Resolved, the House of _______ concurring, That the 79th General Convention requests that the Church Pension Group make available at least two health insurance providers in each diocese; and be it further
Resolved, That in any diocese or area in which only one health insurance provider is available under the Church Pension Group Denominational Health Plan, and in which the availability of only one provider would have a material negative impact on the diocese’s employees, congregations, new recruitment, or overall well-being, that diocese will be permitted to seek other insurance options outside of the Denominational Health Plan.

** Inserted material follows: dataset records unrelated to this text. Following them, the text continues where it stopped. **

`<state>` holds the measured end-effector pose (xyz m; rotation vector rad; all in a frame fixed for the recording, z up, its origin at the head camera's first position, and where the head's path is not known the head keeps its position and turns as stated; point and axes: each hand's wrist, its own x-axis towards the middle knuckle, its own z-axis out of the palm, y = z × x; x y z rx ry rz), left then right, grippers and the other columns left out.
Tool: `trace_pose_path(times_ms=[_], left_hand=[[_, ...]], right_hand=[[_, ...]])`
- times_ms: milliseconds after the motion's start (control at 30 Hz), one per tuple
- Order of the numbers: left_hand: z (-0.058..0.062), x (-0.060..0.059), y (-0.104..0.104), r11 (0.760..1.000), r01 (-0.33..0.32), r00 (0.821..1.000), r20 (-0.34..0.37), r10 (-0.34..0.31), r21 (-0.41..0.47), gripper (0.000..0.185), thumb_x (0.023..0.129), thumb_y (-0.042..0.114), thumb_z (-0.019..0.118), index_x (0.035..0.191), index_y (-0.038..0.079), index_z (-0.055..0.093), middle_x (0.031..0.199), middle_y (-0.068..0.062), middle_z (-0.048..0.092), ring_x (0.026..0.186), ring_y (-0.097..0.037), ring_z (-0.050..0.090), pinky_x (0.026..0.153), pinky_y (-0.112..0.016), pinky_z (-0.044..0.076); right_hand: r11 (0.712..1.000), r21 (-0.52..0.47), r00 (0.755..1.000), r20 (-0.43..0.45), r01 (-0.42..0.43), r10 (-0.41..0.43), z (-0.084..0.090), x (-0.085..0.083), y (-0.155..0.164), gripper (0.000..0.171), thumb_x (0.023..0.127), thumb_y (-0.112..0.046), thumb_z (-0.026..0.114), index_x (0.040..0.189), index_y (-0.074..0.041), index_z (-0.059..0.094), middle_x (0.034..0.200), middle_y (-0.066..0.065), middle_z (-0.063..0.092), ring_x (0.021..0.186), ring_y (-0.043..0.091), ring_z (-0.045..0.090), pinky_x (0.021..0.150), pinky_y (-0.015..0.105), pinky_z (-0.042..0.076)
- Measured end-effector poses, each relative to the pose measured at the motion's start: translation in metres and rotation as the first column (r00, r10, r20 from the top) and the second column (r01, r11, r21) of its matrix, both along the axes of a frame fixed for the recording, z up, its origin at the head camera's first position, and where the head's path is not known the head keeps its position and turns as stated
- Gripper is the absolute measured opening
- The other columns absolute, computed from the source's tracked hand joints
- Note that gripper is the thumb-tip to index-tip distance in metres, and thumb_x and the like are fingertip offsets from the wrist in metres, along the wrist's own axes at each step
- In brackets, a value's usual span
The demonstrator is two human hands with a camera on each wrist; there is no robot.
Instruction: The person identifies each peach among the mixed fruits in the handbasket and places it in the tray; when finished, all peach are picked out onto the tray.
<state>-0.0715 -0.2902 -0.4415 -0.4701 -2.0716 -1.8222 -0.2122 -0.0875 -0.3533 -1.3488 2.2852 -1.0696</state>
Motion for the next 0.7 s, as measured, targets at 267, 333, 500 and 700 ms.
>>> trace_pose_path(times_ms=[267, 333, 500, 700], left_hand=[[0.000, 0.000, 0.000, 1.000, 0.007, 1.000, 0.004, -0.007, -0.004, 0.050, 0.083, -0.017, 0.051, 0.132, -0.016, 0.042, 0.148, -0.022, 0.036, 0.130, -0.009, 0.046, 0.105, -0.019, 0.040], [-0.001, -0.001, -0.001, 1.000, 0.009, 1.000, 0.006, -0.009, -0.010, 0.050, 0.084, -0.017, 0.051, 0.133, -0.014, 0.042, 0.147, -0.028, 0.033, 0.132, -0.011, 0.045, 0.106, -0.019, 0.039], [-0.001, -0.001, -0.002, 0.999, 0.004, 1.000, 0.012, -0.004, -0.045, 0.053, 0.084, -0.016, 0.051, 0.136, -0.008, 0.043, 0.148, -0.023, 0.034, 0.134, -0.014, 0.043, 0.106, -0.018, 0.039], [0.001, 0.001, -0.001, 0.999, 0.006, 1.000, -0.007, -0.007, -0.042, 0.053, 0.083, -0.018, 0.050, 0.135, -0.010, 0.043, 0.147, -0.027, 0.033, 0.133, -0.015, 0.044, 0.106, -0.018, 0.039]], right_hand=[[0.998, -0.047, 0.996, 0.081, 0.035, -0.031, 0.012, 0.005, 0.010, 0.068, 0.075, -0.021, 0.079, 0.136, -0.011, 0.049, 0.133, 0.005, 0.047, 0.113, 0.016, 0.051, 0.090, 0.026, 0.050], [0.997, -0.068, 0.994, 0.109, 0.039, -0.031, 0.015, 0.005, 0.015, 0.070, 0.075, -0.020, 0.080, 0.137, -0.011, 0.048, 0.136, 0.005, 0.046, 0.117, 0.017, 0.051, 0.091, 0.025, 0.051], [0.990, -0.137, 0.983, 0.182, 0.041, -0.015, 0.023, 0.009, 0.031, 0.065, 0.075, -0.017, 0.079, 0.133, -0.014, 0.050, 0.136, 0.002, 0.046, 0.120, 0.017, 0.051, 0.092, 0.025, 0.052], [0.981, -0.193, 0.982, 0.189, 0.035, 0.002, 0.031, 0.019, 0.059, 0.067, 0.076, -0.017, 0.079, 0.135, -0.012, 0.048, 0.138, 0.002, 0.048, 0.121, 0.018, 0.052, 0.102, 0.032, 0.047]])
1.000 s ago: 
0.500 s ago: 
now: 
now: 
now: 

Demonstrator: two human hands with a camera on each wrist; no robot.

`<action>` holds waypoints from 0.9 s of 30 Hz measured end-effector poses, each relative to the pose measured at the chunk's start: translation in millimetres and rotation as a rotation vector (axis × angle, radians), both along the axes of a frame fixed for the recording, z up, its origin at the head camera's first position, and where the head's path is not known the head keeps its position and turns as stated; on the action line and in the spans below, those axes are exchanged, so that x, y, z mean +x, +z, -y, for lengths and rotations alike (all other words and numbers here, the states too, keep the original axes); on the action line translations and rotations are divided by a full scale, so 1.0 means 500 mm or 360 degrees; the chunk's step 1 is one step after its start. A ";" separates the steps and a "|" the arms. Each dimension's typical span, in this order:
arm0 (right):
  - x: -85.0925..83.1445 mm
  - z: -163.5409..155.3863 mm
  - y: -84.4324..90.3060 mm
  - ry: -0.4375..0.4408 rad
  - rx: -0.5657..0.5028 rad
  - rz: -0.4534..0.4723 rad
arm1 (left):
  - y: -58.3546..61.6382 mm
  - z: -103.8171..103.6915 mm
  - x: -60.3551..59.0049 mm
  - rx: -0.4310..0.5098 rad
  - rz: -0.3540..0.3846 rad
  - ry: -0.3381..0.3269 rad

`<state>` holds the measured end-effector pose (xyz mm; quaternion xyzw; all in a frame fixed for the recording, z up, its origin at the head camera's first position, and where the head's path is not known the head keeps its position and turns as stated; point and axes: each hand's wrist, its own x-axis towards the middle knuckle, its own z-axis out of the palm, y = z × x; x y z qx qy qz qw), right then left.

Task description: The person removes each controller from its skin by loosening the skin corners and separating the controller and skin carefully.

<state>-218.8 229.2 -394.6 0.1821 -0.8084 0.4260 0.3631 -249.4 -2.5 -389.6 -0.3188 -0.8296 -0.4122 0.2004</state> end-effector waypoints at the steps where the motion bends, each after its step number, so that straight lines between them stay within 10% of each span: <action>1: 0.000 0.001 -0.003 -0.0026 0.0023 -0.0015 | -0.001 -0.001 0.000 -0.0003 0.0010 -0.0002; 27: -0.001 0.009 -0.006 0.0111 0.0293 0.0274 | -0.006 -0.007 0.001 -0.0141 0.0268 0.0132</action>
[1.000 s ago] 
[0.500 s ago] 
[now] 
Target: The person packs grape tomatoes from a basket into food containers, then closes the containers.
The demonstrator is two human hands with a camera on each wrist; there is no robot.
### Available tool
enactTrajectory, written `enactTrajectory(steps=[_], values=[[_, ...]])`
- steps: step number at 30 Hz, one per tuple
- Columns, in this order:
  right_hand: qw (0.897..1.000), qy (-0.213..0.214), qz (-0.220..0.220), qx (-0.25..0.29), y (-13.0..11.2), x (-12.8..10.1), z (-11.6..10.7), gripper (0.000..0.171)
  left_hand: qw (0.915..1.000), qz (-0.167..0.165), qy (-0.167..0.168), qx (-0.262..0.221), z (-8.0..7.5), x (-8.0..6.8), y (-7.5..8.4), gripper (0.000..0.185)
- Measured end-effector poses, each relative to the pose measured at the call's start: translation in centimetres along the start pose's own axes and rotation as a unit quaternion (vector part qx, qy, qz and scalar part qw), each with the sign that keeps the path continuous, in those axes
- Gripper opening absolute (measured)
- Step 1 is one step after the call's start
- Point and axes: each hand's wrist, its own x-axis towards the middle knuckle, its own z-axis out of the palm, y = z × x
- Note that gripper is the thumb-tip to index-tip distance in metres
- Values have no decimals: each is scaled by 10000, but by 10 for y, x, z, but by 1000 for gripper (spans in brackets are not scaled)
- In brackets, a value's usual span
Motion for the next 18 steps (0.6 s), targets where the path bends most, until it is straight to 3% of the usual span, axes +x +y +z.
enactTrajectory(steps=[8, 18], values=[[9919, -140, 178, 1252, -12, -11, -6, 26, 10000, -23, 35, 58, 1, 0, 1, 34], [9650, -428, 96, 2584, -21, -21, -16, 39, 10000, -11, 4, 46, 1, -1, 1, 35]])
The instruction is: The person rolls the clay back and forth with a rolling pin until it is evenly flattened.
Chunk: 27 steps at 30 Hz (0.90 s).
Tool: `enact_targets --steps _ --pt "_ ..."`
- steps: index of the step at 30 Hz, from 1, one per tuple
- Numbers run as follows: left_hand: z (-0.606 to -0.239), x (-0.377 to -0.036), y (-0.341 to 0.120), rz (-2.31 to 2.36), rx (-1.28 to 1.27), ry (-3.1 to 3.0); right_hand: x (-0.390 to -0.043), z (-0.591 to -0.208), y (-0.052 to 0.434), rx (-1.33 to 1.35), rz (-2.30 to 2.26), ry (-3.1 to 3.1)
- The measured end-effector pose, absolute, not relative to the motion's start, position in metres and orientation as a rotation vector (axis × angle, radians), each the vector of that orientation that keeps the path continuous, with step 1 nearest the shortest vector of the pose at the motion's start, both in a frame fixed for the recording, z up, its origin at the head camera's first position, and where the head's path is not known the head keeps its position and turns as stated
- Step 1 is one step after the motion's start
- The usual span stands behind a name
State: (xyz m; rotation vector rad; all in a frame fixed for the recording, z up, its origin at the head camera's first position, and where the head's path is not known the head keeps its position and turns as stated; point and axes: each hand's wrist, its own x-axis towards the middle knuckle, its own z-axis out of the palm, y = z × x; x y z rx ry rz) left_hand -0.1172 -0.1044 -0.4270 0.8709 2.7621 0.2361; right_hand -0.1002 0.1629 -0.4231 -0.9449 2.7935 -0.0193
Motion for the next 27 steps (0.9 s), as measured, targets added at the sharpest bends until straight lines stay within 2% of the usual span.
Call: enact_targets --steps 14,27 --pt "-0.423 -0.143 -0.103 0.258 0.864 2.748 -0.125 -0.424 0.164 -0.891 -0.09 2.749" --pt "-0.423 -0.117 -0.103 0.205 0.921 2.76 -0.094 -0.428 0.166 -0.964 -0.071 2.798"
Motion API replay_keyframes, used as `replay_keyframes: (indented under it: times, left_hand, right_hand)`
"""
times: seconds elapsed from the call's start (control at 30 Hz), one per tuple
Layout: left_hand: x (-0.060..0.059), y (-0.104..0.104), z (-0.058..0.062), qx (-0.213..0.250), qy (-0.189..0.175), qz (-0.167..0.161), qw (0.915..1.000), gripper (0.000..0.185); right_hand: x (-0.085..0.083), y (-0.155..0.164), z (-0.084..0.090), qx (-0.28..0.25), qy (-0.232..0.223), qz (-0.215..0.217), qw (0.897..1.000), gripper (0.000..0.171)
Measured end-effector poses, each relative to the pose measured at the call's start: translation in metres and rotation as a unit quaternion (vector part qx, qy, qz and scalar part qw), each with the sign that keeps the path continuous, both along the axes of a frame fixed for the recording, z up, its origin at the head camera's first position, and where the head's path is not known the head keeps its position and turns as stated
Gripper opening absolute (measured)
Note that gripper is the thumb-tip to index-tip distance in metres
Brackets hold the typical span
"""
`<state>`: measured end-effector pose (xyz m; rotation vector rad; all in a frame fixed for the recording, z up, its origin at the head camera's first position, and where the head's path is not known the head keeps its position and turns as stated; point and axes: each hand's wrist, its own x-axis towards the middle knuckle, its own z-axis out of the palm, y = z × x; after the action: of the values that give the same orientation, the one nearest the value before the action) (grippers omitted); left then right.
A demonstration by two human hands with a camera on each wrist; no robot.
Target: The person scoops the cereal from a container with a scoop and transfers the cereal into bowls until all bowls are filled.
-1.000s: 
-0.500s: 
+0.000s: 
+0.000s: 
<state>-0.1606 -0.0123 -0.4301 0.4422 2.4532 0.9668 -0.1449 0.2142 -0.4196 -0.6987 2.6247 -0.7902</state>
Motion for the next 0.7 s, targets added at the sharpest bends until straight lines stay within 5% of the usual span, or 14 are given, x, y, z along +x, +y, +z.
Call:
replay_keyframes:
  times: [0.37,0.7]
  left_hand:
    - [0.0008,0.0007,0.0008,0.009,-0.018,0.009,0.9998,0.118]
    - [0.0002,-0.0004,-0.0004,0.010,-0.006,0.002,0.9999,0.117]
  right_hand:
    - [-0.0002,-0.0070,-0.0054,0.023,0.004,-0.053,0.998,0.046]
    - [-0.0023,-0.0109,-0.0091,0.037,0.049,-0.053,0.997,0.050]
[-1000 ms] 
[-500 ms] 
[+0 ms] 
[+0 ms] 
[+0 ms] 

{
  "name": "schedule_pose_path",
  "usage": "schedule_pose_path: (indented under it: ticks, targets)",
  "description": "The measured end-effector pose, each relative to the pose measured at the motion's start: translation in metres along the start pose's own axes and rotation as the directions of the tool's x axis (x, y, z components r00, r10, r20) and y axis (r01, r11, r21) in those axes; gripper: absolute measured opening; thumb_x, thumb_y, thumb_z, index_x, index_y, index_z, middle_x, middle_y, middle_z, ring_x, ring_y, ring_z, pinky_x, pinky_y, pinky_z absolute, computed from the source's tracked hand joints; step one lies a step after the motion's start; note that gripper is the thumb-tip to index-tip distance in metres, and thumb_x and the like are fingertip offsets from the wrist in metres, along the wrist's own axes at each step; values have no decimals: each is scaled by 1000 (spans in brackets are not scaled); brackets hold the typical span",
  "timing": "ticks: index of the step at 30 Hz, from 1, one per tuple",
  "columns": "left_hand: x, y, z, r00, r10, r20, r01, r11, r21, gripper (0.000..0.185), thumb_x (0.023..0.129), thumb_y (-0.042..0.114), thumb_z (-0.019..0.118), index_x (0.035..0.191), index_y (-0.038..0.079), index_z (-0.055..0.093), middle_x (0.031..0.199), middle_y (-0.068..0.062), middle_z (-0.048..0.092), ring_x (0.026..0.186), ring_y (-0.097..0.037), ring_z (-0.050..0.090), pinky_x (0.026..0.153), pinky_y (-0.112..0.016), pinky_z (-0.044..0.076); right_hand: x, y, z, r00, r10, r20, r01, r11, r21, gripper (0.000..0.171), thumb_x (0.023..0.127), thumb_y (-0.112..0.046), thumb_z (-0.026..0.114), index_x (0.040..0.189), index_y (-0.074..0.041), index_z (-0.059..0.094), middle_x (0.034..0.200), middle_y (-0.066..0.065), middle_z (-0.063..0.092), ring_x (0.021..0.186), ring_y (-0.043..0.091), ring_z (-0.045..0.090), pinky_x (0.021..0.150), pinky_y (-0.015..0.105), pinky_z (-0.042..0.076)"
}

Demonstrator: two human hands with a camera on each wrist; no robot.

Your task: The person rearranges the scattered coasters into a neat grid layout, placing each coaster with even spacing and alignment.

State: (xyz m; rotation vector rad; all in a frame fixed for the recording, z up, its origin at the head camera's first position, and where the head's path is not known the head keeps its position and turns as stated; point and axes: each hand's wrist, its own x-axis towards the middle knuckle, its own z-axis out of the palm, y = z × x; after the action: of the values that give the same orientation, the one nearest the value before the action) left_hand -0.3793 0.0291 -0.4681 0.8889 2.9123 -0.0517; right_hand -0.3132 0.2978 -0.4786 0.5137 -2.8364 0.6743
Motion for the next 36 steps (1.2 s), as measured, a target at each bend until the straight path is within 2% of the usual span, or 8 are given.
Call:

The Episcopal Diocese of Oklahoma moves that the bishops and deputies of the 79th General Convention require that more than one health insurance provider be available in each diocese.
Church Pension Group has announced that, as of 2019, the Episcopal Church Medical Trust will discontinue the offering of insurance plans provided by any carrier other than Anthem for the Denominational Health Plan. While the services provided by Church Pension Group are appreciated, it seems at times, that it is difficult to do what is best for all of the various Dioceses in the Episcopal Church at the same time. While some Dioceses could benefit from the limiting of providers to Anthem, some will struggle to provide suitable options for priests accepting calls and talented lay employees accepting positions in rural areas that already prove to be a recruiting challenge. In addition to hurting a variety of areas across the Church, there is some concern about how the decision was made, and how the change has been structured. This is specifically regarding the data, presentations, verbiage, and lack of discussions with Dioceses with a majority of employees not covered by Anthem, and general communication regarding the change.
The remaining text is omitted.